PROBLEM DESCRIPTION:
Write out every line below that includes the word "sheet".

>>

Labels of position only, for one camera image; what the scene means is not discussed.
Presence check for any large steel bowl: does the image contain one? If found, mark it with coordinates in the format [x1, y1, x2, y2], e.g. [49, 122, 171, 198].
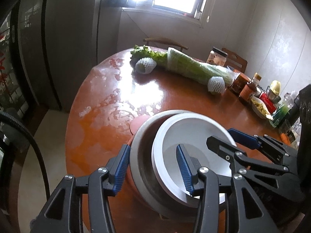
[130, 110, 198, 222]

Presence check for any red patterned white bowl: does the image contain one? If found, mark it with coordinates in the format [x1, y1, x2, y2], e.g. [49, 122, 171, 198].
[151, 112, 236, 208]

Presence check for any green packet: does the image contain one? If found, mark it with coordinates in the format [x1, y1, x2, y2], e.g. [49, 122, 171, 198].
[269, 104, 291, 128]

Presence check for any tray of yellow snacks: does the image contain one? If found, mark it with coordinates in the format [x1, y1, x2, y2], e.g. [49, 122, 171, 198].
[250, 96, 273, 120]

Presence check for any red packet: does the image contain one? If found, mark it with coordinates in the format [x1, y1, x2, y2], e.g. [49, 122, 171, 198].
[259, 93, 277, 114]

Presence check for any yellow-lid container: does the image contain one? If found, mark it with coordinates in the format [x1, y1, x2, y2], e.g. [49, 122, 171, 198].
[266, 80, 281, 104]

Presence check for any orange-label sauce bottle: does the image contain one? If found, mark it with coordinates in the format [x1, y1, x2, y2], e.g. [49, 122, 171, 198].
[239, 73, 261, 103]

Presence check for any right foam-netted fruit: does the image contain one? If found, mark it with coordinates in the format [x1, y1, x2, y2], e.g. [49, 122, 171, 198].
[207, 76, 225, 94]

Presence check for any foam-netted fruit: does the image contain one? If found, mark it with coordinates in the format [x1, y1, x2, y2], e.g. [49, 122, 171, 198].
[135, 57, 156, 75]
[207, 76, 225, 94]

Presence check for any wooden chair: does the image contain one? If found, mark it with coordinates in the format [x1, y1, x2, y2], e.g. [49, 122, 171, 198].
[143, 37, 189, 52]
[221, 47, 247, 73]

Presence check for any clear jar black lid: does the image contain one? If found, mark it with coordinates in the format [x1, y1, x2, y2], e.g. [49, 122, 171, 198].
[207, 47, 228, 67]

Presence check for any wrapped celery bundle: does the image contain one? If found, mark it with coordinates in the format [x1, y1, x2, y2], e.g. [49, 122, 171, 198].
[130, 45, 238, 86]

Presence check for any left foam-netted fruit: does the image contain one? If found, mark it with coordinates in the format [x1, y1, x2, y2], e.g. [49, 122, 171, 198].
[135, 57, 156, 75]

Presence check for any grey refrigerator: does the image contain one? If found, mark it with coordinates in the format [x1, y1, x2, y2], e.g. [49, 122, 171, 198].
[10, 0, 121, 112]

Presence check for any black cable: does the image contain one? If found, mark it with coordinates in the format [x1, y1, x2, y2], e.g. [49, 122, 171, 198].
[0, 110, 51, 199]

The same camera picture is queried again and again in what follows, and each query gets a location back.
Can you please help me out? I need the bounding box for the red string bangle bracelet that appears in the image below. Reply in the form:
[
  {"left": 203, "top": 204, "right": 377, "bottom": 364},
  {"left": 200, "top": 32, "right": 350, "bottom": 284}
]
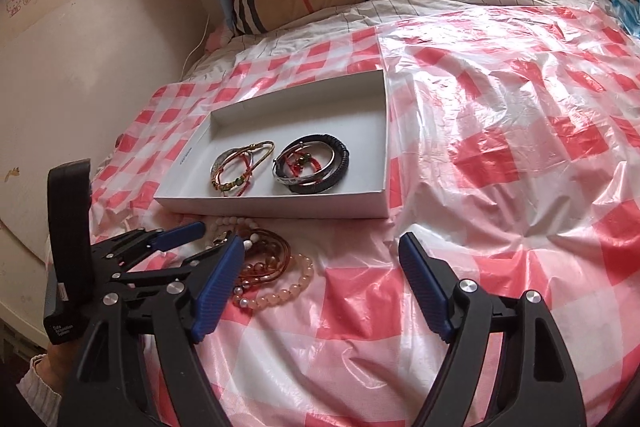
[{"left": 209, "top": 138, "right": 277, "bottom": 198}]

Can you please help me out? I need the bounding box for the left hand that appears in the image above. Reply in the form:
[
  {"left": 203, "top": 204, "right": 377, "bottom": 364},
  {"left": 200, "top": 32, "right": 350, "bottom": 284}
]
[{"left": 35, "top": 339, "right": 81, "bottom": 395}]

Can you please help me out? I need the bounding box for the white striped bed sheet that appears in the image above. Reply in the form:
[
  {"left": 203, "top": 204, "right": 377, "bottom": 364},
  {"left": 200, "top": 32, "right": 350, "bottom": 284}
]
[{"left": 182, "top": 0, "right": 614, "bottom": 81}]

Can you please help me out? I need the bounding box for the black leather bracelet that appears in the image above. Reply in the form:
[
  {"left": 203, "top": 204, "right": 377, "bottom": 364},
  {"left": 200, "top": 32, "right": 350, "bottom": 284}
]
[{"left": 276, "top": 132, "right": 350, "bottom": 195}]

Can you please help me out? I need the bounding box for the red white checkered plastic sheet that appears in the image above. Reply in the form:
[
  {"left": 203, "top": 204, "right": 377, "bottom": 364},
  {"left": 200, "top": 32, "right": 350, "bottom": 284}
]
[{"left": 91, "top": 2, "right": 639, "bottom": 426}]

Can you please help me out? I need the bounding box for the blue patterned crumpled cloth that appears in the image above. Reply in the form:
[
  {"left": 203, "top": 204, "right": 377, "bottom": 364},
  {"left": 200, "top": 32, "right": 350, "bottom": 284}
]
[{"left": 611, "top": 0, "right": 640, "bottom": 39}]

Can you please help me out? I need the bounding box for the white knit sleeve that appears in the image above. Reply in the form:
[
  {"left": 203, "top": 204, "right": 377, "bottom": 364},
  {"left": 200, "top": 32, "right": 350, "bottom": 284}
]
[{"left": 17, "top": 355, "right": 62, "bottom": 427}]

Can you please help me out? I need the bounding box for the brown cord bead bracelet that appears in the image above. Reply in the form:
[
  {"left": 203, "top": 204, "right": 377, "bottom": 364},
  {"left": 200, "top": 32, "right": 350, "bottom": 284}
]
[{"left": 234, "top": 227, "right": 294, "bottom": 291}]

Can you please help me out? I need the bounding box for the pink bead bracelet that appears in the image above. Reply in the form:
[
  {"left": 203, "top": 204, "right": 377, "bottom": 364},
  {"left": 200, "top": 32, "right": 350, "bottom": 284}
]
[{"left": 229, "top": 250, "right": 317, "bottom": 312}]

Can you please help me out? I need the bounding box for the white bead bracelet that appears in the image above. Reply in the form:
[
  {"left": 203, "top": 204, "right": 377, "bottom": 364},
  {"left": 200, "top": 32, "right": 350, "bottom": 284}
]
[{"left": 207, "top": 215, "right": 262, "bottom": 253}]

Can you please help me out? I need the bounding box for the silver bangle with red cord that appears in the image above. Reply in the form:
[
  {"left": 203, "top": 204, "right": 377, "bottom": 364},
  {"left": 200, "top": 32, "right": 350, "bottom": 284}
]
[{"left": 272, "top": 140, "right": 335, "bottom": 186}]

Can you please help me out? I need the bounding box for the white cardboard tray box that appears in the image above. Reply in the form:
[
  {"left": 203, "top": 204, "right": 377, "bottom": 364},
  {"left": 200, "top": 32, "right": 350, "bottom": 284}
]
[{"left": 155, "top": 69, "right": 388, "bottom": 219}]

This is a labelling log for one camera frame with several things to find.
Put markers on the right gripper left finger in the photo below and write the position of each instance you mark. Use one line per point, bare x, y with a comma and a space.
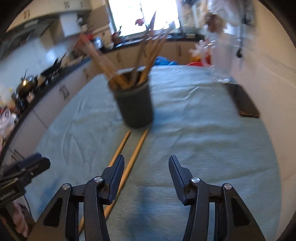
60, 221

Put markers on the dark wooden chopstick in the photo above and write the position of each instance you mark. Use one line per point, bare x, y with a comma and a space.
145, 49

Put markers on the person's left hand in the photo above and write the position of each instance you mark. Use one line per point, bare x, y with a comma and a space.
19, 220

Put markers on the steel lidded wok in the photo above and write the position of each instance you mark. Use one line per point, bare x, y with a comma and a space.
27, 84

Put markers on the grey-green table cloth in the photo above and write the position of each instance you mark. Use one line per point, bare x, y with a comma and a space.
194, 119

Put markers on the black smartphone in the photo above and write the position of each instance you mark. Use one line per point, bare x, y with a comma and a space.
242, 101

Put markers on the black utensil holder cup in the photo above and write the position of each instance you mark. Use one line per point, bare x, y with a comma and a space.
135, 105

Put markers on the red plastic basket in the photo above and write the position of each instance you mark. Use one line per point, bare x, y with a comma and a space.
195, 61

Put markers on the clear glass beer mug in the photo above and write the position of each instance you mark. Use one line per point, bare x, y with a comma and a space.
217, 54

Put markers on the blue plastic bag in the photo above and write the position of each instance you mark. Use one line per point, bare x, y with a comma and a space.
162, 61

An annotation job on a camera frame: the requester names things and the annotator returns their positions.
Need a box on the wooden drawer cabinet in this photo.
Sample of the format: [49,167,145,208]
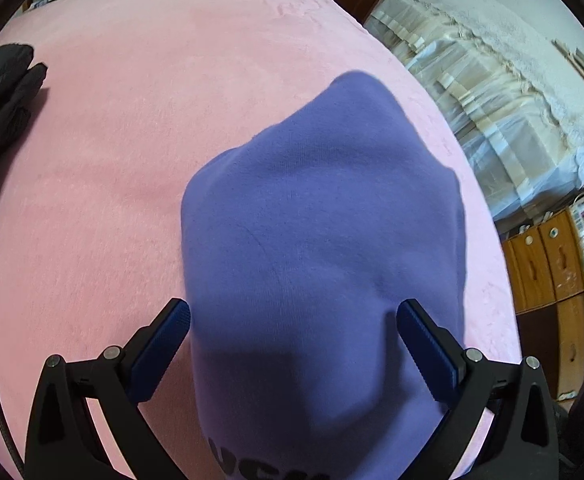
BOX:
[501,208,584,410]

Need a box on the pink bed sheet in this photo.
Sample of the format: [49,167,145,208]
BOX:
[0,0,523,480]

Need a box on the lace covered furniture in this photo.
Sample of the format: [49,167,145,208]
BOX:
[365,0,584,231]

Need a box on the purple zip hoodie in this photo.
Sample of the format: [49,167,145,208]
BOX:
[181,72,467,479]

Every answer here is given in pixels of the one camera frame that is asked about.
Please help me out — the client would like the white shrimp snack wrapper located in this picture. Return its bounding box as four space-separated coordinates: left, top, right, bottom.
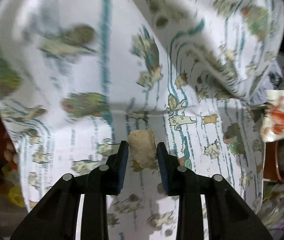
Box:
260 90 284 142

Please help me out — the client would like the red rimmed container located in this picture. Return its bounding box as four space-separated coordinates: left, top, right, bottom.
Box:
263 141 284 183

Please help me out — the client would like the cat patterned white cloth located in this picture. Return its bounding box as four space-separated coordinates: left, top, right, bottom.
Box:
0 0 284 239

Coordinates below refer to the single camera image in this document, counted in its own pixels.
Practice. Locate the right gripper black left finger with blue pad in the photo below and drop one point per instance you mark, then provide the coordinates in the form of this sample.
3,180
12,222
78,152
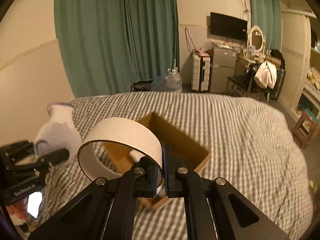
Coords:
105,209

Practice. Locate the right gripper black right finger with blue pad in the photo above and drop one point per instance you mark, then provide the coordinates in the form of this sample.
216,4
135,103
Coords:
215,209

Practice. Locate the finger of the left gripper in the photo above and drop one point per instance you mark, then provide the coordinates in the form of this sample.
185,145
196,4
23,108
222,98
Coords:
56,157

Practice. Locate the white sock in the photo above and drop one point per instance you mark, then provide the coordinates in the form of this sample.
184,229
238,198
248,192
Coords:
59,132

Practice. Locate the white bear figurine blue star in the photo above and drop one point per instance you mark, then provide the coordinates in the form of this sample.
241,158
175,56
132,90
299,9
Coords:
135,156

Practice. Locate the open cardboard box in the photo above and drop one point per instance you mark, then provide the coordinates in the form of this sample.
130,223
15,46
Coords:
148,135

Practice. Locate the grey white checked bedspread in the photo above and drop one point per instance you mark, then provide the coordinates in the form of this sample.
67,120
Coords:
249,142

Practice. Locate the small wooden stool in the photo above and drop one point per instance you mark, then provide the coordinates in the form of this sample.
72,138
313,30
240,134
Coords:
304,129

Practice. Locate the dark desk chair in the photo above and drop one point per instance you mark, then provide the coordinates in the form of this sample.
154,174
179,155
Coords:
242,83

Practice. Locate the clear water jug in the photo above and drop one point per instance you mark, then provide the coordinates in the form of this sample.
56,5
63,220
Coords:
173,81

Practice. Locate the green curtain left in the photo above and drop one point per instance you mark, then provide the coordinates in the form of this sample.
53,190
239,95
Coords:
107,45

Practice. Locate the green curtain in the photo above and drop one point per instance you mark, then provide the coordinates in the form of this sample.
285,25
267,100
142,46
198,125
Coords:
107,45
266,14

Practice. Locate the white cloth on chair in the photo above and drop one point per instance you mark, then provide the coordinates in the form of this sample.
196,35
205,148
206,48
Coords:
266,75

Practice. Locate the white suitcase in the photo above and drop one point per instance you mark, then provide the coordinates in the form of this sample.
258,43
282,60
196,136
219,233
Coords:
201,72

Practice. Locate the grey mini fridge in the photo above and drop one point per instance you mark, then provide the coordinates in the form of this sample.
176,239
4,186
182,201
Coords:
222,66

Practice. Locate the oval white framed mirror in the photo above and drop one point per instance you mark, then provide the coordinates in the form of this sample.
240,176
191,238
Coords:
256,39

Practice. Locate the white louvered wardrobe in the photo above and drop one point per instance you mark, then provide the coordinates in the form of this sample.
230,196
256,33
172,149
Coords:
296,50

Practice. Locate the green curtain right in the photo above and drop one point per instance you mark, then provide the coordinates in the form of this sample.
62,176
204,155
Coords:
266,14

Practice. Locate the black wall television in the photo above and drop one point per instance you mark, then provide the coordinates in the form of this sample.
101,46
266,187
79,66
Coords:
228,26

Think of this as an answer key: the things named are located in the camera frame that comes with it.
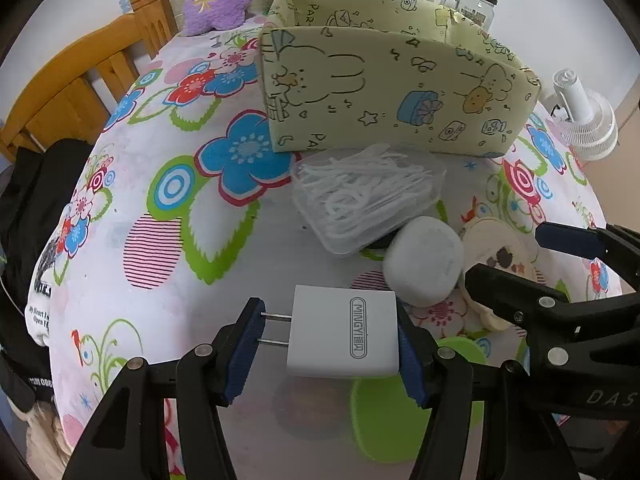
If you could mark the white small fan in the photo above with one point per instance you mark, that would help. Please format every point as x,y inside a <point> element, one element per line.
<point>590,125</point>

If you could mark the round cream compact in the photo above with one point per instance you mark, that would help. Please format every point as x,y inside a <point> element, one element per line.
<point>491,241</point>

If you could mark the black clothing on chair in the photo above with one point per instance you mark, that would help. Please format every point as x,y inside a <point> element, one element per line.
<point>34,191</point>

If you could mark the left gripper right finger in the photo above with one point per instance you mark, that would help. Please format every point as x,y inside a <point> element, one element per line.
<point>520,438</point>

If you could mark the clear box of floss picks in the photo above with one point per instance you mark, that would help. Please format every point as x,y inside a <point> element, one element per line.
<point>351,198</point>

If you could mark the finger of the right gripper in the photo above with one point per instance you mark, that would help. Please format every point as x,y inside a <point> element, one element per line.
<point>520,299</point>
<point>618,247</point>

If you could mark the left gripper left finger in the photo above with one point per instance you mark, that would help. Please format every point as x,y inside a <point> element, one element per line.
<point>125,437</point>

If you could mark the wooden chair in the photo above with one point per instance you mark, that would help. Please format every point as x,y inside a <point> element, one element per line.
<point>60,103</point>

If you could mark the yellow patterned storage box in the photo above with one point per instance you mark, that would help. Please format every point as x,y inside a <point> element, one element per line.
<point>352,73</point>

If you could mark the white power adapter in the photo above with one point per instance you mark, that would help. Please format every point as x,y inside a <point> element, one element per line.
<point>340,333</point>

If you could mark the white oval earbud case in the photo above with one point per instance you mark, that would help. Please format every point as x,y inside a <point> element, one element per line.
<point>423,262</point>

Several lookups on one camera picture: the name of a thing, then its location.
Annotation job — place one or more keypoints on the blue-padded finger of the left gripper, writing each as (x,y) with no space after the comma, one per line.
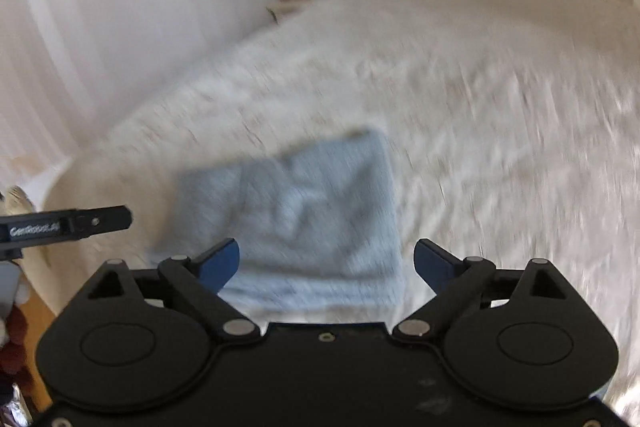
(96,221)

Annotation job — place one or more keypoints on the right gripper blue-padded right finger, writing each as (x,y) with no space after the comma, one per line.
(457,284)

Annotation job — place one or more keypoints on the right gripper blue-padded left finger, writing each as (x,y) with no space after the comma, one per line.
(193,286)

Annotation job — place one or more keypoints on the light grey knit pants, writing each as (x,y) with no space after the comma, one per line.
(316,226)

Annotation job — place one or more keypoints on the cream floral bedspread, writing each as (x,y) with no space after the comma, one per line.
(513,133)

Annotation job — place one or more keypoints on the white sheer curtain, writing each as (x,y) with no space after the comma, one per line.
(125,16)

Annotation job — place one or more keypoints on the cream bedside table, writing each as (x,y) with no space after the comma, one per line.
(282,9)

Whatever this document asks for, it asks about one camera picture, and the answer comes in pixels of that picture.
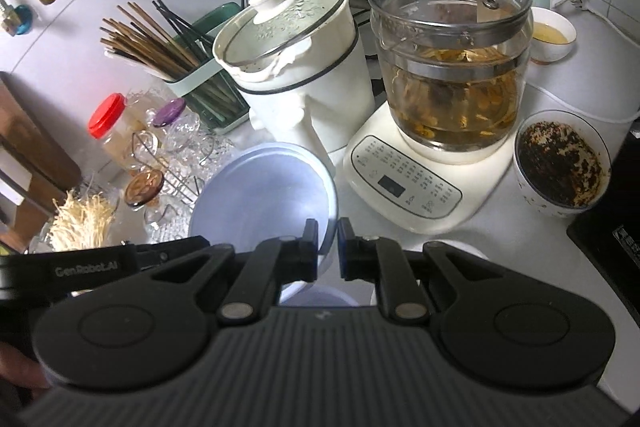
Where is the light blue bowl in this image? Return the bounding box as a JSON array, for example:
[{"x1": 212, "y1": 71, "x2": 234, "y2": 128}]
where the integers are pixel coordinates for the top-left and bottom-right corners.
[
  {"x1": 188, "y1": 141, "x2": 341, "y2": 303},
  {"x1": 280, "y1": 284, "x2": 359, "y2": 308}
]

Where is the white ceramic bowl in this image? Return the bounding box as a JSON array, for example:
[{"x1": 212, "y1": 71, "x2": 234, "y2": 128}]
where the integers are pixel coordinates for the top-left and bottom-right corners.
[{"x1": 405, "y1": 239, "x2": 489, "y2": 261}]

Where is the person left hand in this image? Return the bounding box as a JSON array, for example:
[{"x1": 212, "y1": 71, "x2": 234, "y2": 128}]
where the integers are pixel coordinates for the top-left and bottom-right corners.
[{"x1": 0, "y1": 343, "x2": 50, "y2": 390}]

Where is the bowl with enoki and onion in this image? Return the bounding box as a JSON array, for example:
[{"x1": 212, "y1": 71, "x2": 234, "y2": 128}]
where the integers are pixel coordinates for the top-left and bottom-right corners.
[{"x1": 26, "y1": 190, "x2": 119, "y2": 255}]

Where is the wooden cutting board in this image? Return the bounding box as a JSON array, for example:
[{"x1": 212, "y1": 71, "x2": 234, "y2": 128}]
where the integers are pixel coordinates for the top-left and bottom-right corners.
[{"x1": 1, "y1": 74, "x2": 81, "y2": 251}]

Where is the red lid glass jar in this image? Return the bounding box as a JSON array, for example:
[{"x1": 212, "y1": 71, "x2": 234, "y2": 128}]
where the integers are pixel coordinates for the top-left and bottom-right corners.
[{"x1": 87, "y1": 93, "x2": 145, "y2": 171}]

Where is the bowl with dark spices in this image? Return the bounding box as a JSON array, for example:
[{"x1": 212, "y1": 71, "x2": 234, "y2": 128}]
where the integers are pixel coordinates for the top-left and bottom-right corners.
[{"x1": 513, "y1": 109, "x2": 612, "y2": 218}]

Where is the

<<

YOUR SOLUTION:
Can you please help me out? I need the bounding box for the white striped bed sheet that appears in the image above. Reply in the form:
Can you please help me out? I need the bounding box for the red white checkered plastic sheet that appears in the image above. Reply in the form:
Need a box on the pink bed sheet in this photo.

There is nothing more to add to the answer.